Elle ne pourra l'éviter cette fois-ci.

Bianca prend sur elle. Elle détourne les yeux et souffle avec hésitation :

- Hé...

En retour, la jeune fille ne reçoit qu'un regard dur, froid, cinglant. Elle reste figée sur place et l'homme la dépasse sans un mot.

La loi du silence. Encore.

Misérable, Bianca veut pleurer de colère, de douleur, de honte.

- Bianca !? s'élève la voix de sa mère depuis le salon.

C'en est trop. Sans attendre, la jeune fille gravit les dernières marches, ferme la porte de sa chambre et s'écroule sur le lit, la tête cachée dans l'oreiller.

A travers ses sanglots, Bianca distingue à peine les quelques coups frappés contre sa porte. La lumière du couloir pénètre brièvement dans la pièce, le matelas s'affaisse lorsque sa mère s'assied près d'elle et Bianca se recroqueville d'autant plus. Doucement, cette dernière lui prend la main, caresse ses cheveux avec tendresse, comme elle avait coutume de le faire pour apaiser ses chagrins d'enfance. Elle murmure aussi, des mots doux, de réconfort : combien ils se sont inquiétés de son absence, qu'ils vont tout faire pour arranger les choses... Autant de paroles auxquelles Bianca reste imperméable. Face à son mutisme, sa mère ne peut ignorer plus longtemps le problème laissé en suspens.

- Tu sais comment il est...

Bien sûr qu'elle le sait. Elle connaît depuis bien longtemps la façon qu'a son père de toujours tout savoir mieux qu'elle ! Y compris ce qu'elle doit faire de sa vie. Sa façon de prendre ses aspirations pour des absurdités, de lui faire comprendre, par un odieux chantage au silence, qu'elle n'est digne de considération qu'une fois parfaitement rentrée dans le moule préfabriqué par ses stupides certitudes !

Et elle n'en peut plus ! Plus du tout... !
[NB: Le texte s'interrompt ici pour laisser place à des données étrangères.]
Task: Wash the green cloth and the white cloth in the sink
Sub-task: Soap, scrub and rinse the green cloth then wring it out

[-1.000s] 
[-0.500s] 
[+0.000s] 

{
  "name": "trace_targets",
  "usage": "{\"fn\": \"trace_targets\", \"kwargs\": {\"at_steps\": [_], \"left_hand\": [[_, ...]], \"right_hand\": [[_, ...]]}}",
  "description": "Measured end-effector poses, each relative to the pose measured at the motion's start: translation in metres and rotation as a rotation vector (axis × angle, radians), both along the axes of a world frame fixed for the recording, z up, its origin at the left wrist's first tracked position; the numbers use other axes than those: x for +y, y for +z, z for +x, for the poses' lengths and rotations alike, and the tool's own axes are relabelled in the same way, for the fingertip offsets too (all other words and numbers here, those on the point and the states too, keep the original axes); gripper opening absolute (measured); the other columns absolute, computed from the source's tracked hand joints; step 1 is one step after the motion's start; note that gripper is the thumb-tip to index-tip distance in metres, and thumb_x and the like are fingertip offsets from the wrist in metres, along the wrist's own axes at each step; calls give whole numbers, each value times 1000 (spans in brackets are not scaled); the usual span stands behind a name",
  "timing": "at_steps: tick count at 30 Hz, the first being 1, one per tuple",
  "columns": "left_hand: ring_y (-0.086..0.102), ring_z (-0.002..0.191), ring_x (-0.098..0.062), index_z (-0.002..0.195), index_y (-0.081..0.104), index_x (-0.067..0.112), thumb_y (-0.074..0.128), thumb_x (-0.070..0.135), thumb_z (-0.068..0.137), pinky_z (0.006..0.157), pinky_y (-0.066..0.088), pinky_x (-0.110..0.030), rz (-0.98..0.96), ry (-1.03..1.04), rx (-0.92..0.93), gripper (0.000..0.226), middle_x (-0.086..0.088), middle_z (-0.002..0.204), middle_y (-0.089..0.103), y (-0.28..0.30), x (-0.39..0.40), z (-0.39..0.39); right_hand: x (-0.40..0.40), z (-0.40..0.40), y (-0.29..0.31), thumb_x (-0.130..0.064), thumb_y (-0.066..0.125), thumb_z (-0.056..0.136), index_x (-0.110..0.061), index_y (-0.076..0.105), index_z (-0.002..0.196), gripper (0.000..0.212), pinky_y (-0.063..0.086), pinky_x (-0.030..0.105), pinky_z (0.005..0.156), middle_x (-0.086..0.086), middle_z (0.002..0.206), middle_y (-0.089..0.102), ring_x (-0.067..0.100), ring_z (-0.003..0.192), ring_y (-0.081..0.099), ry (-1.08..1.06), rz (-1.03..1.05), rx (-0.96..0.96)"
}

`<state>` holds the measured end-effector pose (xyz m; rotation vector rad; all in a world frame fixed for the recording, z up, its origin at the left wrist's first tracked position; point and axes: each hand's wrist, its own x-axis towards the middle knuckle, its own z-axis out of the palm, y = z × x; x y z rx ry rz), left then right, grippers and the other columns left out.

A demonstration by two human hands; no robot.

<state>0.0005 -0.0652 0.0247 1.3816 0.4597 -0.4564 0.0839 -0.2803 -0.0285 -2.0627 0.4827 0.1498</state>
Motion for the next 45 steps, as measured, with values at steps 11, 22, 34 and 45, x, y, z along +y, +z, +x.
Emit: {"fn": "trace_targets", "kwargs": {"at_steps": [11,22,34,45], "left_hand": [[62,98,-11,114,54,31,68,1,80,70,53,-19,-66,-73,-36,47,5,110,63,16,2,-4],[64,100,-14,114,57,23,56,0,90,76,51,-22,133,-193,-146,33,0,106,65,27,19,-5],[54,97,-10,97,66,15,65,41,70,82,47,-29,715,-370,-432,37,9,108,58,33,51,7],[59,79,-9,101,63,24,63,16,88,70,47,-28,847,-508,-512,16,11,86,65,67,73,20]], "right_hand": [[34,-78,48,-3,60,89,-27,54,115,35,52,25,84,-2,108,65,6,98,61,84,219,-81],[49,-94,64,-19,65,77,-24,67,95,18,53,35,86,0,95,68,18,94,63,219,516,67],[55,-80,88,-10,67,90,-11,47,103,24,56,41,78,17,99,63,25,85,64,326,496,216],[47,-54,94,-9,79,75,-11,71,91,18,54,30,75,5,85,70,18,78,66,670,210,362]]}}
Secouée de spasmes incontrôlables, Bianca pleure et pleure encore. Pleure lorsque les mots de sa mère viennent à manquer, pleure encore lorsque celle-ci abandonne et la laisse au cocon réparateur de la pénombre.

Une fois ses dernières forces balayées par la fin de l'averse, Bianca git sur le dos, à court de larmes et de souffle. Le soulèvement de sa poitrine, douloureusement irrégulier, se calme peu à peu et l'épuisement la porte au bord du trou noir. Elle pourrait s'endormir sur le champ si le tiraillement dans son estomac n'était pas aussi difficile à ignorer.

Péniblement, Bianca se redresse, allume la lampe de chevet et traîne ses membres ankylosés jusqu'à l'extrémité du matelas, pour récupérer les gâteaux de riz, jetés négligemment au bas du lit avec le reste de ses affaires. Mais alors qu'elle tâtonne à la recherche de l'emballage, Bianca a le malheur d'effleurer une coque en plastique par mégarde. Aussitôt, l'écran du Vokit s'active et toutes les notifications qu'elle a pris soin de négliger lui sautent en plein visage.

Bianca déglutit.

Ça ne peut pas être si terrible que ça, si... ?

Sans se laisser le temps d'hésiter, la jeune fille se retire sous la couette, les gâteaux dans une main, l'appareil dans l'autre. Et tandis qu'elle déballe les galettes et entame la première, Bianca n'a que trop conscience du Vokit dissimulé sous la couverture.

Certainement, elle pourrait attendre encore un peu... Attendre d'être au matin, alerte et parfaitement lucide et non rompue au-delà du possible, partagée entre la sensation d'être clouée au fond du matelas et celle de flotter en dehors d'elle-même. Cependant, la petite voix rationnelle au fond d'elle ne peut s'empêcher d'objecter qu'un rapide coup d'œil à ses messages suffit, que Tcheren et elle sont meilleurs amis et qu'elle a déjà bien trop attendu pour oser prétendre à ce titre.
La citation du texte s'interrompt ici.